Is there anyone who has never taken an antibiotic? The answer, of course, is 'no'. From common cold to life threatening infections like sepsis, antibiotics are taken either with or without prescription. Here are some questions and statements most of us can relate to.

Why shouldn’t I take antibiotics if I have infections like sore throat or diarrhoea? Why don't some infections get better despite taking antibiotics? My friend got better, so I bought the same antibiotic from my next door pharmacist. Aren’t antibiotics supposed to be a “panacea” for all infections? Answer to all these questions is a 'no'.

Antibiotics are meant to be given only for treatment of infections caused by bacteria; they don’t help in viral infections. Each case scenario is likely to be different and the drug-bug combination varies; so an antibiotic that helped your friend may not help in treating your infection.

Antibiotics are not a panacea for all infections, and in the present scenario, probably not even for all bacterial infections because bacteria have developed increased resistance to antibiotics! It is estimated that about 10 million people are likely to die annually by 2050 due to complications related to antibiotic resistance.

What went wrong? Why is there an increased antibiotic resistance? Bacteria are known to have antibiotic résistance, either intrinsic or acquired through mutation or gene transfer. However, frequent, irrational and indiscriminate use of antibiotics have added to the problem and led to increase in antibiotic resistance.

There are two scenarios. First, when you take antibiotic for infections not caused by bacteria, the antibiotic comes in contact with commensal (good) bacteria in your gut and kills some of the susceptible ones, leaving behind resistant ones. These resistant commensal bacteria, in due course, increase in number and lead to further spread of antibiotic resistance to infection-causing bacteria. Two out of three healthy Indians tested, were found to harbour antibiotic resistant bugs in their gut, according to a recent study published by ICMR.

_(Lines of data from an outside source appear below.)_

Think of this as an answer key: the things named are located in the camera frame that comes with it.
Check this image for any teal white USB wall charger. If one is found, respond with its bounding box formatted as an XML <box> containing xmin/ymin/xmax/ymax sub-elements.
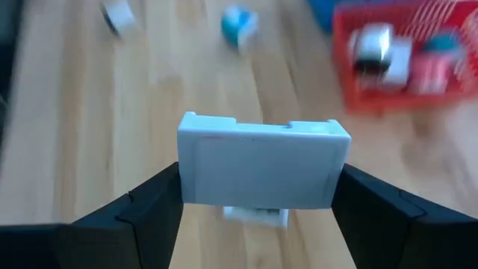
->
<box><xmin>423</xmin><ymin>31</ymin><xmax>464</xmax><ymax>55</ymax></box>
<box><xmin>220</xmin><ymin>4</ymin><xmax>259</xmax><ymax>52</ymax></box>

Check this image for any blue plastic slotted basket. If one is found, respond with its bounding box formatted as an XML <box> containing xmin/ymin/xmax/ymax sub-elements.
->
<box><xmin>305</xmin><ymin>0</ymin><xmax>374</xmax><ymax>33</ymax></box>

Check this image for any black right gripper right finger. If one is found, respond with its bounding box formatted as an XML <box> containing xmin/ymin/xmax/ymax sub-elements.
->
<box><xmin>330</xmin><ymin>162</ymin><xmax>478</xmax><ymax>269</ymax></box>

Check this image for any pink white USB wall charger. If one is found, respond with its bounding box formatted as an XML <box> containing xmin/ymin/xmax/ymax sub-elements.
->
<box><xmin>409</xmin><ymin>52</ymin><xmax>455</xmax><ymax>94</ymax></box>

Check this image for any white cube wall charger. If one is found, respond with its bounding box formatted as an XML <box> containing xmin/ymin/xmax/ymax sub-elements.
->
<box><xmin>382</xmin><ymin>37</ymin><xmax>414</xmax><ymax>89</ymax></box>

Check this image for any white black-faced wall charger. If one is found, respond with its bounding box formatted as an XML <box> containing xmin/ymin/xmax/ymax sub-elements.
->
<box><xmin>99</xmin><ymin>0</ymin><xmax>137</xmax><ymax>37</ymax></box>
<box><xmin>349</xmin><ymin>22</ymin><xmax>395</xmax><ymax>74</ymax></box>

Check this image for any white rectangular plastic box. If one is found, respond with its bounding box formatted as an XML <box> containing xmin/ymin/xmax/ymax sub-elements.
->
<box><xmin>177</xmin><ymin>111</ymin><xmax>353</xmax><ymax>210</ymax></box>
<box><xmin>223</xmin><ymin>206</ymin><xmax>291</xmax><ymax>229</ymax></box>

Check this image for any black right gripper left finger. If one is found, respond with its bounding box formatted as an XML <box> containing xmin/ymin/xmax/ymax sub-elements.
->
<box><xmin>0</xmin><ymin>161</ymin><xmax>184</xmax><ymax>269</ymax></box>

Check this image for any red plastic slotted basket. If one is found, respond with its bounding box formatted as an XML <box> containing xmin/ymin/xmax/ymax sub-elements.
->
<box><xmin>331</xmin><ymin>0</ymin><xmax>478</xmax><ymax>115</ymax></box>

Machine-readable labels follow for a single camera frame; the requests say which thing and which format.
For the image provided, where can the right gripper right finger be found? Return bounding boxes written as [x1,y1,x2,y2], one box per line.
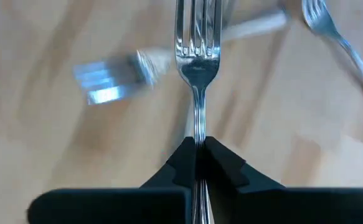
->
[204,136,363,224]

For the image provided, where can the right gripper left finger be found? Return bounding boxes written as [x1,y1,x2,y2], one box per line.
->
[27,136,198,224]

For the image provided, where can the silver metal fork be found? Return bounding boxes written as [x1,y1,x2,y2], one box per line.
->
[301,0,363,123]
[72,11,290,106]
[174,0,223,224]

Second, even if antibiotic is prescribed for bacterial infection but not in standard dose or for complete duration, it will not completely kill all the infecting bacteria and the bacteria which survive may change and develop resistance. In addition, indiscriminate use of antibiotics in agriculture, poultry, fisheries, dairy industry and veterinary disciplines has worsened the situation. Further, these antibiotic resistant bacteria spread due to many reasons, like poor infection control practices in hospitals, poor hand hygiene, lack of food safety, international/ local travel etc.

What lies ahead?

Consumption of antibiotics in our country has more than doubled from 2000 to 2015 — India is supposedly the world’s largest consumer of antibiotics. Antibiotic-resistant bacteria especially the “superbugs” are causing fatal infections and we are on the verge of approaching post-antibiotic era!

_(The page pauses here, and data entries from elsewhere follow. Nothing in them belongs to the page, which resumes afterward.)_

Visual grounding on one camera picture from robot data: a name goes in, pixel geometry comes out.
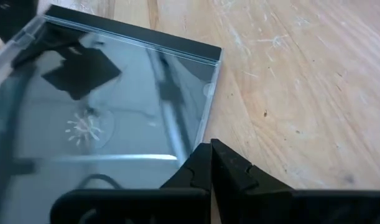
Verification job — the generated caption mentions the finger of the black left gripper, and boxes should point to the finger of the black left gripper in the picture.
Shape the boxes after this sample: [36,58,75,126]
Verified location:
[0,0,40,43]

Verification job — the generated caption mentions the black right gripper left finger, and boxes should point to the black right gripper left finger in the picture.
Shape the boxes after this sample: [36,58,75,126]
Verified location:
[160,142,213,191]

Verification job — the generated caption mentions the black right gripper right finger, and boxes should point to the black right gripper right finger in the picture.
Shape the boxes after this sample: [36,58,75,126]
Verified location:
[210,138,294,193]

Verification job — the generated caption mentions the clear black jewel case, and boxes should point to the clear black jewel case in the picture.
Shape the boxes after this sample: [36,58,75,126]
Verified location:
[0,4,224,224]

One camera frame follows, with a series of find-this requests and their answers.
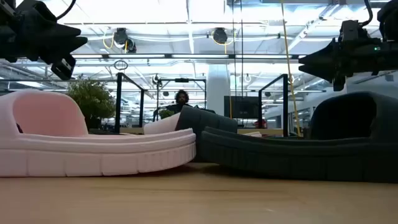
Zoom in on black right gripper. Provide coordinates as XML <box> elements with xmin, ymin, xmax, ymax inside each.
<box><xmin>298</xmin><ymin>37</ymin><xmax>398</xmax><ymax>93</ymax></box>

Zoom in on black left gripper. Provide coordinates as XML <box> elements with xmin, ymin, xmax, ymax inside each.
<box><xmin>0</xmin><ymin>14</ymin><xmax>88</xmax><ymax>81</ymax></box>

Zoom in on dark grey slide sandal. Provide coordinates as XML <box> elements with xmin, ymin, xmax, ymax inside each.
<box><xmin>198</xmin><ymin>91</ymin><xmax>398</xmax><ymax>184</ymax></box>
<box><xmin>175</xmin><ymin>105</ymin><xmax>239</xmax><ymax>134</ymax></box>

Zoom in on yellow vertical pole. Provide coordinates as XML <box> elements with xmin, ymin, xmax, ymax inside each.
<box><xmin>280</xmin><ymin>0</ymin><xmax>302</xmax><ymax>137</ymax></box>

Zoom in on large green potted plant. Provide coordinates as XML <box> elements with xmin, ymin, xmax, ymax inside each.
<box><xmin>67</xmin><ymin>77</ymin><xmax>116</xmax><ymax>131</ymax></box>

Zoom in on red storage bins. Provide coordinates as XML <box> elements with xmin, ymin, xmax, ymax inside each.
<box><xmin>252</xmin><ymin>118</ymin><xmax>269</xmax><ymax>129</ymax></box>

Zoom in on black monitor screen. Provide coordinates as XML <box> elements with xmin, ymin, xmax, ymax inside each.
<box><xmin>223</xmin><ymin>95</ymin><xmax>259</xmax><ymax>119</ymax></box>

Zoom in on white building column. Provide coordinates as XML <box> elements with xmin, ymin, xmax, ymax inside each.
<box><xmin>206</xmin><ymin>63</ymin><xmax>231</xmax><ymax>116</ymax></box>

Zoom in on ceiling light track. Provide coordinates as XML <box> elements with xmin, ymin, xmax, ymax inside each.
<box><xmin>71</xmin><ymin>53</ymin><xmax>307</xmax><ymax>60</ymax></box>

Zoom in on small green potted plant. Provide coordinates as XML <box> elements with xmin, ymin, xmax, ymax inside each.
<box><xmin>158</xmin><ymin>108</ymin><xmax>175</xmax><ymax>120</ymax></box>

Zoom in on person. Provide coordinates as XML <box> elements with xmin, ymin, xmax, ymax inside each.
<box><xmin>152</xmin><ymin>89</ymin><xmax>217</xmax><ymax>114</ymax></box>

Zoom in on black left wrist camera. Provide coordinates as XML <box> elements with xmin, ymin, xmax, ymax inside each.
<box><xmin>17</xmin><ymin>0</ymin><xmax>57</xmax><ymax>17</ymax></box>

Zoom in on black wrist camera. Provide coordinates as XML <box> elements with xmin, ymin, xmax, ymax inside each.
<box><xmin>17</xmin><ymin>0</ymin><xmax>57</xmax><ymax>17</ymax></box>
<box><xmin>340</xmin><ymin>19</ymin><xmax>363</xmax><ymax>40</ymax></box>

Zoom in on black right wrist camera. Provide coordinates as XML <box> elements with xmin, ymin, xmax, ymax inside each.
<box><xmin>340</xmin><ymin>19</ymin><xmax>363</xmax><ymax>40</ymax></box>

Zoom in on black ceiling cord reel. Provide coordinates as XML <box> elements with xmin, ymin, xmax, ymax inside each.
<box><xmin>112</xmin><ymin>27</ymin><xmax>138</xmax><ymax>54</ymax></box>
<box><xmin>212</xmin><ymin>27</ymin><xmax>229</xmax><ymax>45</ymax></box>

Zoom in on black hanging cable ring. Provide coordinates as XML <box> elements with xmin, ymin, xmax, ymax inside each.
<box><xmin>113</xmin><ymin>59</ymin><xmax>129</xmax><ymax>71</ymax></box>

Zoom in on black right camera cable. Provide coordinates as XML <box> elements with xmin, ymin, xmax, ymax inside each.
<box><xmin>360</xmin><ymin>0</ymin><xmax>374</xmax><ymax>28</ymax></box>

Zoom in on black hanging cord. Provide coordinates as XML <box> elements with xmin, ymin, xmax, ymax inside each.
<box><xmin>231</xmin><ymin>0</ymin><xmax>236</xmax><ymax>97</ymax></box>
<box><xmin>240</xmin><ymin>0</ymin><xmax>244</xmax><ymax>97</ymax></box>

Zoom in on black frame wooden shelf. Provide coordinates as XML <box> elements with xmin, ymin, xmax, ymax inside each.
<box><xmin>114</xmin><ymin>72</ymin><xmax>292</xmax><ymax>138</ymax></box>

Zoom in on small ceiling cord reel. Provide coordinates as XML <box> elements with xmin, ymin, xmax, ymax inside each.
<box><xmin>151</xmin><ymin>73</ymin><xmax>163</xmax><ymax>88</ymax></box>

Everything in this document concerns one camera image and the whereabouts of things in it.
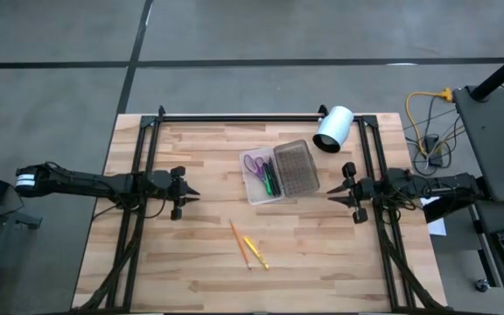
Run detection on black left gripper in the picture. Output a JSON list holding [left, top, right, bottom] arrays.
[[146, 164, 201, 221]]

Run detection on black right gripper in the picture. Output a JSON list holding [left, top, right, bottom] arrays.
[[325, 161, 382, 225]]

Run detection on smoky grey box lid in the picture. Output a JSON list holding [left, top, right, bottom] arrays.
[[272, 139, 321, 199]]

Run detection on clear plastic supply box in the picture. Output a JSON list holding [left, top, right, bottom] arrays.
[[239, 147, 286, 206]]

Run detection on orange pencil with pink eraser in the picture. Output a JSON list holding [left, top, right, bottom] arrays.
[[228, 218, 252, 270]]

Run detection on purple handled scissors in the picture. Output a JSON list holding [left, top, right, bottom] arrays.
[[242, 153, 269, 185]]

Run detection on thin dark grey pen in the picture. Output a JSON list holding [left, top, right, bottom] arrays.
[[265, 157, 278, 196]]

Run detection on green pen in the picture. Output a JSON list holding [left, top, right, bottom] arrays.
[[262, 164, 275, 197]]

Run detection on yellow highlighter pen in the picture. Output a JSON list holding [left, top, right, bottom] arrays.
[[241, 235, 270, 270]]

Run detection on cylindrical spot lamp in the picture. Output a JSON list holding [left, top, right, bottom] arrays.
[[311, 104, 355, 154]]

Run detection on white paper sheet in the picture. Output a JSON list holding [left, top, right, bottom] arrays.
[[420, 196, 448, 237]]

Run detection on black stand beam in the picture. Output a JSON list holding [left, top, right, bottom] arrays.
[[422, 192, 489, 224]]

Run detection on black power adapter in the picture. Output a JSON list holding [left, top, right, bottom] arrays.
[[423, 135, 445, 168]]

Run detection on grey cart top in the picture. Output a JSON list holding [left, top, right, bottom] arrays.
[[452, 85, 504, 203]]

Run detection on black stand pole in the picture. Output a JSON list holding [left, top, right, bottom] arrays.
[[470, 41, 504, 102]]

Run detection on black floor cable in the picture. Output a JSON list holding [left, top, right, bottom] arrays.
[[402, 95, 459, 177]]

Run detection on black metal table frame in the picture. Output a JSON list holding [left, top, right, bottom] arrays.
[[71, 104, 450, 314]]

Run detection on yellow extension cable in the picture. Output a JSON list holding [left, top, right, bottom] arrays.
[[404, 88, 454, 148]]

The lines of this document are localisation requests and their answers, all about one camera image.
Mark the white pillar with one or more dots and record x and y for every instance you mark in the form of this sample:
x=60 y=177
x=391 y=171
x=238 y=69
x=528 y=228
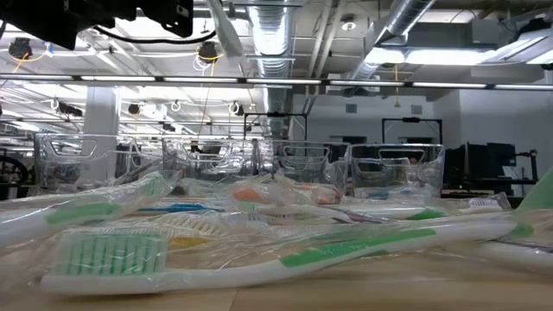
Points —
x=101 y=142

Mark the clear plastic bin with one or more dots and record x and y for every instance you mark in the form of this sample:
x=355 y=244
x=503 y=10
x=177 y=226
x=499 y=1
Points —
x=78 y=155
x=302 y=162
x=397 y=162
x=207 y=160

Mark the black wheel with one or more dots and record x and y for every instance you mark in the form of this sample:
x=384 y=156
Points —
x=10 y=170

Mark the green white wrapped toothbrush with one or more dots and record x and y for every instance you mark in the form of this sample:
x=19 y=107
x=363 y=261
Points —
x=108 y=259
x=82 y=212
x=425 y=214

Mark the long light bar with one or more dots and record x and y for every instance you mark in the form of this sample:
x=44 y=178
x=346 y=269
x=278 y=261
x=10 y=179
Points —
x=281 y=80

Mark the round ceiling lamp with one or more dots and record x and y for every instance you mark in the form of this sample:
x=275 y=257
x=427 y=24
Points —
x=348 y=22

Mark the ceiling light panel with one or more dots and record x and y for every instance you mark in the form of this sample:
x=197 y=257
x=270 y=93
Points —
x=432 y=56

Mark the black monitors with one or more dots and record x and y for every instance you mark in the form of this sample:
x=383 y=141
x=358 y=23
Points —
x=479 y=160

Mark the black stand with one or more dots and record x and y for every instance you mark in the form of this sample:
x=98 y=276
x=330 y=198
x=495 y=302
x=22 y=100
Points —
x=533 y=164

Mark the green cloth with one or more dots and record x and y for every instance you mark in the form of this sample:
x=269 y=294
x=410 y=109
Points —
x=540 y=194

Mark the silver round ventilation duct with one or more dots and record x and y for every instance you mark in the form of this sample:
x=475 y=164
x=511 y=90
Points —
x=270 y=34

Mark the silver slanted ventilation duct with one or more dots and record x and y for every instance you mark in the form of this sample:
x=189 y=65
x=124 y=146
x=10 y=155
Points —
x=402 y=17

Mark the black frame rig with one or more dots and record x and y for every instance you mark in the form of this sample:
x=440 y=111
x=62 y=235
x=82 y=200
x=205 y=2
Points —
x=410 y=120

Infections caused by bacteria, ranging from urinary tract infection and abscesses to life threatening meningitis and sepsis, all require treatment with last resort antibiotics and thereby escalate the cost of treatment, need for hospitalisation, added morbidity and mortality.

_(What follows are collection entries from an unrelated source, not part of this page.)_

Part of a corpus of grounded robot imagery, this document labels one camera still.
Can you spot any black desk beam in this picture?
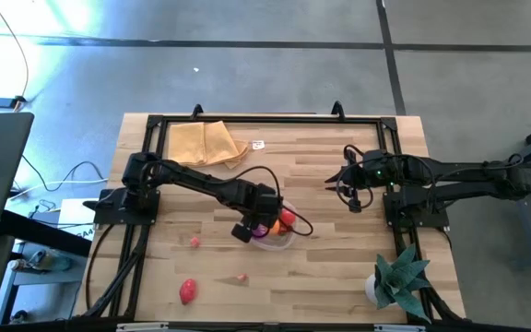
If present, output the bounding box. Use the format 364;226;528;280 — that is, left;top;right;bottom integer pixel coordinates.
0;209;92;257

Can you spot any thick black cable loop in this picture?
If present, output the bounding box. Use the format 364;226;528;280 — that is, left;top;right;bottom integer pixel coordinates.
85;223;115;313

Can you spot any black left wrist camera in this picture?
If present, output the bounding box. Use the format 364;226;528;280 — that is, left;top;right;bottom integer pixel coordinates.
230;222;254;244

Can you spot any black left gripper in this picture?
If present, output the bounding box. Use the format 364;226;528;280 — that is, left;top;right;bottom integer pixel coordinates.
235;182;289;231

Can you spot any green artificial succulent plant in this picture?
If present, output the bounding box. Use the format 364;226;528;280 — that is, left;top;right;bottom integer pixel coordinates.
373;243;432;324

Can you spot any thin orange floor cable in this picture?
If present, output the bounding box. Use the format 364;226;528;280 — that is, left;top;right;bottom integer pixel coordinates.
0;0;30;113

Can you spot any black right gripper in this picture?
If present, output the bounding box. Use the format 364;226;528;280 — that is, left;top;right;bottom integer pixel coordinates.
324;148;395;198

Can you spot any silver metal bracket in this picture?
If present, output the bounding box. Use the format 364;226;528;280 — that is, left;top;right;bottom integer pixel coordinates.
373;324;426;332
115;322;170;332

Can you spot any folded yellow cloth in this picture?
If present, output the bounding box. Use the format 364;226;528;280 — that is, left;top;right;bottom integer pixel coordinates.
167;120;251;171

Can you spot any white floor cable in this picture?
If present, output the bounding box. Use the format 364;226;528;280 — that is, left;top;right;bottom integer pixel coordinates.
8;177;110;200

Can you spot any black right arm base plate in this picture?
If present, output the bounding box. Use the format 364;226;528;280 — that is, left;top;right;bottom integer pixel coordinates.
383;191;451;230

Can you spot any white plant pot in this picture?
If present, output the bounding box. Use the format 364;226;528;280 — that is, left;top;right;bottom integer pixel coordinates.
364;274;384;306

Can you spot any light blue shelf rack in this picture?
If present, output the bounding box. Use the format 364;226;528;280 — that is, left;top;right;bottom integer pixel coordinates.
0;242;87;326

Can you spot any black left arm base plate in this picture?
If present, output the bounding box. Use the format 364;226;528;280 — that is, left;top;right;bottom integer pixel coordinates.
83;186;160;226

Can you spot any large red toy pepper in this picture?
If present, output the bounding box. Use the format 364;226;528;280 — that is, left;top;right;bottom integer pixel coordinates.
179;278;198;306

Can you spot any clear plastic tupperware container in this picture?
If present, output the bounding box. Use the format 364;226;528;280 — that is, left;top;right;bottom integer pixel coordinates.
249;200;300;253

Is there an escape from ESKAPE (Enterococcus faecium, Staphylococcus aureus, Klebsiella pneumonieae, Acinetobacter baumannii, Pseudomonas aeruginosa, Enterobacter species) pathogens?

Moreover, it has been a dry pipeline as far as pharmaceutical industry is concerned, there have been no new antibiotics introduced in the recent years. So, how is the problem going to be addressed?

The Union government has included certain antibiotics in new schedule H1, which mandates the drugs to be taken in accordance to medical advice. In 2016, the government launched a multimedia campaign “Medicines with red lines” to create awareness on rational use of medicines (including antibiotics) which carry a red line on their strip. In 2016 , the prime minister in Mann Ki Baat highlighted the problem of antibiotics in India.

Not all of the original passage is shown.